Criticality Of Big Data Wins over its Availability –Any Day!!

Discipline of analytics is actually about telling a story through the data – sewing together pieces of data from different sources, discovering patterns – both obvious and concealed ones, and telling a story in a way that’s easy to comprehend. The journey of analytics has changed in to the realm of self-discovery and what-if scenario analysis from the more basic slicing and dicing of data along diverse dimensions. The distance between what’s interesting and what’s valuable is gradually shrinking. Much of that’s possible due to progression of both storage technology and data management competences, linked to the abilities to practice data in near-real time or real-time. But much more is needed to render the full value spectrum of helpfulness of data.

All Data Fashioned Equal?
The movement around Big Data and associated technology would nearly make us assume that data is ubiquitous, hence easily affordable and nearly equally useful. Cheaper per unit cost of data storage has motivated this mindset probably more than anything else. Not all data is created identical. As such, not all data is equally valuable. While analytics tools try to address this gap by letting users realize and consume data in a multi-dimensional way, they often fall short of linking the content of the data to the context, where truly the utility bit comes in.

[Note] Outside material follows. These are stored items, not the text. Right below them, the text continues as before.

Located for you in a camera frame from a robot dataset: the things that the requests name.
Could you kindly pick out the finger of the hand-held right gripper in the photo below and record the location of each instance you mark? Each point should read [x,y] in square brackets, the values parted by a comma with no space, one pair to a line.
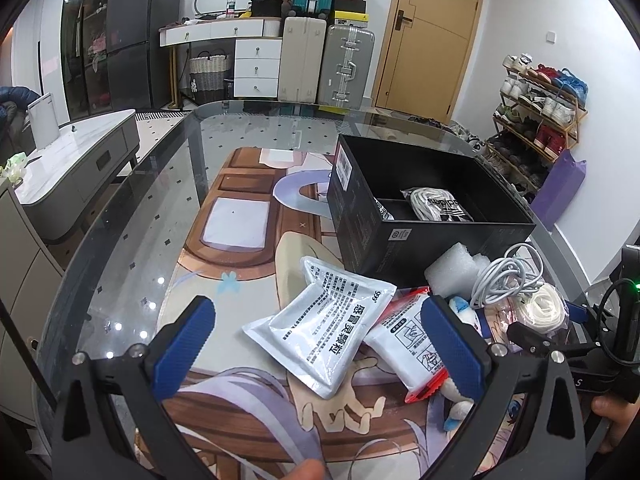
[530,336]
[577,315]

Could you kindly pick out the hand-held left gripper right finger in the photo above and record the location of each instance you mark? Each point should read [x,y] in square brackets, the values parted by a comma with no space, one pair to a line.
[454,352]

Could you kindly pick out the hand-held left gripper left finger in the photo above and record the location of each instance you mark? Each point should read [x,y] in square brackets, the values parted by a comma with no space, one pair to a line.
[184,347]

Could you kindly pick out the white packet with red edges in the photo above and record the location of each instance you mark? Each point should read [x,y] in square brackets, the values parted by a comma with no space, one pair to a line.
[402,342]

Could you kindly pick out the silver foil medicine pouch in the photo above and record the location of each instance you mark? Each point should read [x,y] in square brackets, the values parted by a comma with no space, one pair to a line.
[310,330]

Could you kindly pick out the black cardboard box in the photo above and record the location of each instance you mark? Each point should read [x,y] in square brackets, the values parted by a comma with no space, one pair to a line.
[365,230]

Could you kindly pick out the person's right hand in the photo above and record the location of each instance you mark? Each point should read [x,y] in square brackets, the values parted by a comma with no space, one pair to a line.
[612,425]

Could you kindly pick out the person's left hand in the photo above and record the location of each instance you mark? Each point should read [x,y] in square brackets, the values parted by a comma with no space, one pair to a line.
[305,471]

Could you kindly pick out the clear bag of white laces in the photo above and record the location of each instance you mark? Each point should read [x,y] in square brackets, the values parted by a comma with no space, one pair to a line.
[542,305]

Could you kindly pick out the white and blue plush toy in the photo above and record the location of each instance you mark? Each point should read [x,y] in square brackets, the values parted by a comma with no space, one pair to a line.
[462,311]

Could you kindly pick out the white foam piece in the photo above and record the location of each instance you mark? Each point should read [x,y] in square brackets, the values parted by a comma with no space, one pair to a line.
[450,270]

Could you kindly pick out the purple shopping bag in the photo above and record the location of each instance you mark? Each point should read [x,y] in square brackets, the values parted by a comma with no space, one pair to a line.
[560,190]

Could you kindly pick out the printed cartoon desk mat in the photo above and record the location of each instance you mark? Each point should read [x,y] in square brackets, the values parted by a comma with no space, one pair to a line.
[240,220]

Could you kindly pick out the bagged white shoelaces, black label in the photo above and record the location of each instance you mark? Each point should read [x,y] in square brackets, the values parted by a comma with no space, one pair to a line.
[437,205]

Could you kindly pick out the grey side cabinet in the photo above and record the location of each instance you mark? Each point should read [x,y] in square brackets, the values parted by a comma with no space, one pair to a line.
[25,285]

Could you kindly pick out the wooden shoe rack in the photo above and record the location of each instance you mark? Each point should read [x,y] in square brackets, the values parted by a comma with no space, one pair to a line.
[575,125]

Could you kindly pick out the grey low cabinet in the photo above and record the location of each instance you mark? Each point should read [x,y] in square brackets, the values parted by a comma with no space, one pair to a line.
[85,170]

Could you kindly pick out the group of assorted shoes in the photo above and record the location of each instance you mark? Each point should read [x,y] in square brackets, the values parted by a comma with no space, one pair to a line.
[545,105]

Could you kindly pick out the pile of dark shoes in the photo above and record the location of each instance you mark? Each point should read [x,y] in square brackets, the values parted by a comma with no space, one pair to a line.
[450,130]

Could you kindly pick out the white box-shaped device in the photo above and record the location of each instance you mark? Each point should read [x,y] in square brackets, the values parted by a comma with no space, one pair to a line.
[44,122]

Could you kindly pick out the wicker basket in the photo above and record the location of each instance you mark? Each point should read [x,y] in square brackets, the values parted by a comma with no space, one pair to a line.
[209,77]

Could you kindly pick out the wooden door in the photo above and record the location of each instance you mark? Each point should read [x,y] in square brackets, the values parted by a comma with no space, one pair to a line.
[440,60]

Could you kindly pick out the white vanity desk with drawers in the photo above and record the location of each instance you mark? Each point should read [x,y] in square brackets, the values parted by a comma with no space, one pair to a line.
[255,65]

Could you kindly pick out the blue puffer jacket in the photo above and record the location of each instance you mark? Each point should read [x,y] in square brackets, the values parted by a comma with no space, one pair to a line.
[17,97]

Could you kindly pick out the silver suitcase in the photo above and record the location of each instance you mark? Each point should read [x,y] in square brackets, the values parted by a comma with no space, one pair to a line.
[345,67]

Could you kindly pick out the beige suitcase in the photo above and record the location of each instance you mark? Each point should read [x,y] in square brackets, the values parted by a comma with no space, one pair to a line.
[300,60]

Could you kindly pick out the glass door display cabinet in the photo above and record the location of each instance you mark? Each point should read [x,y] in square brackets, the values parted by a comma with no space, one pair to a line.
[82,50]

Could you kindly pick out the dark grey refrigerator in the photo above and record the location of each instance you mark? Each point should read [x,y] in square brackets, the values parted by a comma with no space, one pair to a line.
[140,35]

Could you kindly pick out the clear water bottle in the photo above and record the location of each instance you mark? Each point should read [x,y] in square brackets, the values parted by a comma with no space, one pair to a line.
[230,6]

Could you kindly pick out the black and yellow shoe box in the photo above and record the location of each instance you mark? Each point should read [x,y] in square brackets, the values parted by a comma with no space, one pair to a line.
[350,20]

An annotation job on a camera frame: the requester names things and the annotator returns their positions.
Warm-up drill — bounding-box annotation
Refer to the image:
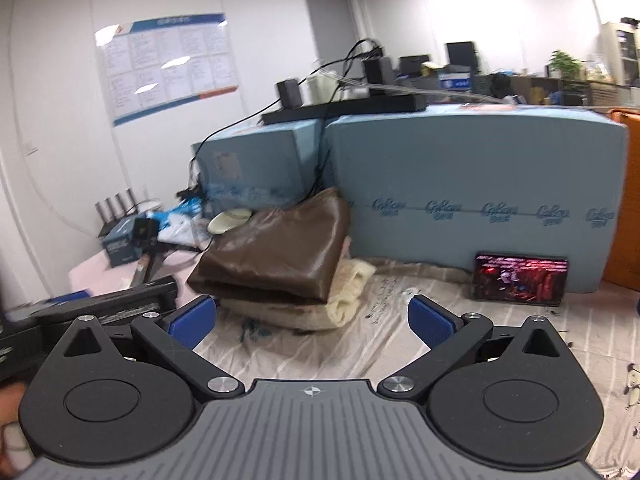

Context of the data is grounded in the connotation and usage of the data. It’s the environment that provides data with its purpose and describes its role as part of a business procedure or decision making step. Effectiveness of data, whether a single component, or as a collection, increases when context sensitivity equals trust, relevance, and timeliness of this data with the job at hand. Such sureness in data improves not only its half-life but also how much it backs down-stream. Incremental attentiveness of what a data component contributes to overall story is the measure of practicality of it in the bigger context. So, the story unfolds one step at a time, enriched by the context and meaning that are associated with it. A recent CMO survey by the AMA and Duke’s Fuqua School of Business found that the number of marketing projects using marketing analytics to drive decisions decreased from an already low 37% in 2012 to even below 30% a year later. Could it be because most of the data isn’t as useful as once it was thought, despite of the fact that volume and availability of actual data increased manifold during that one year period?

Does Practicality Matter in Big Data World?
Analytics achieved on such rich context-aware data is going to be more in line with what we might want from valuable data parts and not just performing analytics for the sake of it. This is in fact more obvious in the big data world. Recent Capgemini survey reveals, only 27% of respondents consider their big data initiatives as “successful” with a measly 8% describing them as “very successful.” Big data issues especially present this conundrum where data is both abundant yet presents a needle in a haystack discovery issue for many.

Association of data components among a myriad set of data doesn’t essentially add up to the causality or meaningful derivation of underlying conduct: a story-line we so want the data to communicate, may be, sometimes too eagerly. And we almost would like big data competences to provide the panacea to understanding of what sources what – simply because more data is available. But is that the real key in detecting true meaning or diagnosing a root cause? Zoomdata CEO Justin Langseth noted similar concern when he mentioned that when it comes to big data, design is as important as performance. Big or volume factor doesn’t amount to much, as it turns out, if it misses the practicality part. So, is it still a good enough reason to treat all data as identical simply because we can process, store, and access it? Or, much more is needed to comprehend the relative currency value of each data and how does it contribute to overall understanding of business issues? Is it time to treat big data and other data components for that matter, not as ubiquitous as experts may want you to believe, rather as scarce objects and treat with care and caution? Is it time to focus more on the usefulness of each data component more than the means of getting and processing it?